Ottawa
3 min

Our stories, our perspective

Queer film fests build community and culture

SCREW MAINSTREAM. "We need to be responsible for telling our own damn stories," says Carl Stewart, former Making Scenes coordinator. Credit: Capital Xtra files

The demise of Making Scenes has left Ottawa without a queer film and video festival for the first time in more than 12 years.



And although many point to the festival’s financial problems as the reason behind its untimely death, some of those involved in Making Scenes – in particular former executive director Dan Grummisch – have wondered aloud if there is still a need for a stand-alone queer film festival in Ottawa.



In May, citing increased sources of queer visibility within the mainstream media, Grummisch questioned the festival’s future purpose, telling Capital Xtra, “What we want to do – and what the festival was originally designed to do – was present queer images, but you see those all over the place now.”



But many within the media arts community say that not only does the need for queer film festivals remain strong, the interest in them – in both the straight and gay communities – is blossoming.



And queer artist Carl Stewart, who served as Making Scenes festival coordinator several years ago, says it is important for queer images to be generated from within the gay community itself.



“If we’re going to look to mainstream television for accurate depictions of our lives, then that’s kind of a sad statement,” he says. “We need to be responsible for telling our own damn stories.”



Scott Ferguson, executive director of Inside Out, Toronto’s gay and lesbian film festival, says such festivals are important because they help to foster that sense of queer community in a city.



“There is a real need and importance for the sense of community you get at a festival,” he says. “You know, there is nothing like sitting in a movie theatre with 300 other queer-identified or queer-supportive people, and seeing a film up on screen and being able to interact [with each other] afterwards – or interact with the artist. And you are just not going to get those kinds of experiences outside of a film festival.”



Matt Salton, head of communications for Reelout Queer Film And Video Festival, says attendance at the annual Kingston event has been steadily increasing since its beginnings at the back of a bar in 1999.



“We’ve seen our audience grow exponentially every year,” says Salton. “And our demographics have shown that we attract a large number of queer patrons, but also a sizable crowd that identifies as heterosexual.”



Salton adds that although gay and lesbian images have become a staple of the mainstream media, “that doesn’t mean that interest or the purpose of a queer film festival is obsolete.



“Our particular niche provides a broader range of media arts that include short films, video, experimental work, documentary, independent feature-length films. This creates a forum to engage in discussion and debate on the issues that relate to the practice of film and video making, as well as the queer community,” explains Salton. “You’re also creating an opportunity for queer artists throughout the world to showcase their art and get paid.”



Ferguson agrees that without queer festivals, a lot of work will go unseen.

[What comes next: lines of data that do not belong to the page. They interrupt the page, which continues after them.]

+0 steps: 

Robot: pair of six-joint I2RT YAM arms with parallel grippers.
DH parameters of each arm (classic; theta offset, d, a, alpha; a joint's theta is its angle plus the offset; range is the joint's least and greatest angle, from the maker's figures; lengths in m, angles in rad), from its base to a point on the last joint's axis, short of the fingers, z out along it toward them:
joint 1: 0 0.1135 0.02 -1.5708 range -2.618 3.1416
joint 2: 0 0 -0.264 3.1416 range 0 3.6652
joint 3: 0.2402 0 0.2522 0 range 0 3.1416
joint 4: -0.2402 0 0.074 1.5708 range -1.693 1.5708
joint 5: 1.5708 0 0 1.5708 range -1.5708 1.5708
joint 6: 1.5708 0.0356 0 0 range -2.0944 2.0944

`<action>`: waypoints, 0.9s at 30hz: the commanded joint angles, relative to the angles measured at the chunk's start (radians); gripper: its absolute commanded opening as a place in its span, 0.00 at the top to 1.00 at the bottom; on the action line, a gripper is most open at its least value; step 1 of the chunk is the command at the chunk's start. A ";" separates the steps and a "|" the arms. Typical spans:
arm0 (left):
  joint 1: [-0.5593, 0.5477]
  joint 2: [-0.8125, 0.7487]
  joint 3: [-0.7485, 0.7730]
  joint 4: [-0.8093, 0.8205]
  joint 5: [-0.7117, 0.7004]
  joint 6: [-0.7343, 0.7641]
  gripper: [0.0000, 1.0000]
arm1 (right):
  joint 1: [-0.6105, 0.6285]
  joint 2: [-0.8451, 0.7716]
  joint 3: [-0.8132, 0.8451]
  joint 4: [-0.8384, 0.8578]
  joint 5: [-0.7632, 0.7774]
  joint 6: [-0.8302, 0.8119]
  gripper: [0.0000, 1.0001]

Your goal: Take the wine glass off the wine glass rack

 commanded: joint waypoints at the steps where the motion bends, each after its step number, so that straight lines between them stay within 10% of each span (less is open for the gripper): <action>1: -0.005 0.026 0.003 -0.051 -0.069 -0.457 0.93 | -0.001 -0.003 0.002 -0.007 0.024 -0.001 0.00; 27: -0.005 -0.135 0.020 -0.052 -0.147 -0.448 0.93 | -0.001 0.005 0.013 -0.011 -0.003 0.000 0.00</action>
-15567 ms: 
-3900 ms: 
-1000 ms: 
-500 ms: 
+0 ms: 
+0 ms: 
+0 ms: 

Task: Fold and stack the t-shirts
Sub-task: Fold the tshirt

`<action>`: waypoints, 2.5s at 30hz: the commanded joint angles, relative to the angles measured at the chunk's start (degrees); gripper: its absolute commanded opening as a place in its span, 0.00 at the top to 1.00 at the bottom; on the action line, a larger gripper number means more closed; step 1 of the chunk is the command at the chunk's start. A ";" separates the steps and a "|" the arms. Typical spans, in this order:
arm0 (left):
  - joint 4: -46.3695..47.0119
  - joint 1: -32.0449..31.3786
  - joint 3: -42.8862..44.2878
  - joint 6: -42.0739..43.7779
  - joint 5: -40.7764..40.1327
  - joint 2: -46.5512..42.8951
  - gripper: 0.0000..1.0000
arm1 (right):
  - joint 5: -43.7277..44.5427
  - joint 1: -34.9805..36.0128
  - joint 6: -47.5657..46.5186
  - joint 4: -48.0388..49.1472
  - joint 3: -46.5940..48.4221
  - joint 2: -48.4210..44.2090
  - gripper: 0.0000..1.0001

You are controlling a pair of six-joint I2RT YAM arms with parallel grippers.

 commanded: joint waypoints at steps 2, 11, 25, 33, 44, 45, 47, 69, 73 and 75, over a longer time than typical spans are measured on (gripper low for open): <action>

“There is a lot more access to queer work on television, in movie theatres and DVD – and just at other film festivals and such too – but I look at the work we present… and for every 25 films we show, maybe [only] one of them is going to have some sort of exposure in another outlet,” says Ferguson. “There is still just so much work out there that’s not being shown that quality-wise should be shown. So, just in terms of artwork, I think that there is still a need for [our own festivals].”



Stewart says that the lack of a film festival will be a major setback for local filmmakers, as Ottawa artists lose another much-needed opportunity to showcase their work.



“It is one more venue that is no longer there and that’s really sad,” Stewart says. “And we’ve seen that not just in terms of film festivals, but in all sorts of venues for artists.”



Tracey Clark, who served as the president of Making Scenes during the mid-to-late 1990’s, says although the festival may have outlived a full-time focus, there remains a concrete purpose for a queer film festival in Ottawa.



“There still is, I think, [the need] to show the edge or the independent in the short film category, because we don’t see that stuff – you can’t get access to that stuff,” says Clark. “If it’s going to be resurrected it needs to transform its purpose or find kind of a complementary home.”



But Stewart says once an artist-run centre is gone, it can be extremely difficult to restart.



“It’s an enormous amount of work, and you build from one year to the next and you gain a momentum, and people look forward to it,” says Stewart. “If it is suddenly not there, then I think that it really quickly goes out of people’s consciousness. And it’s a real sad fact that it just may never be there again.”



But while the solution to how best to rebuild Making Scenes – or even create a new queer film festival in Ottawa – remains up in the air, Salton has three words of advice for those looking for a well-grounded starting point: “Rally, rejoice, rebuild!”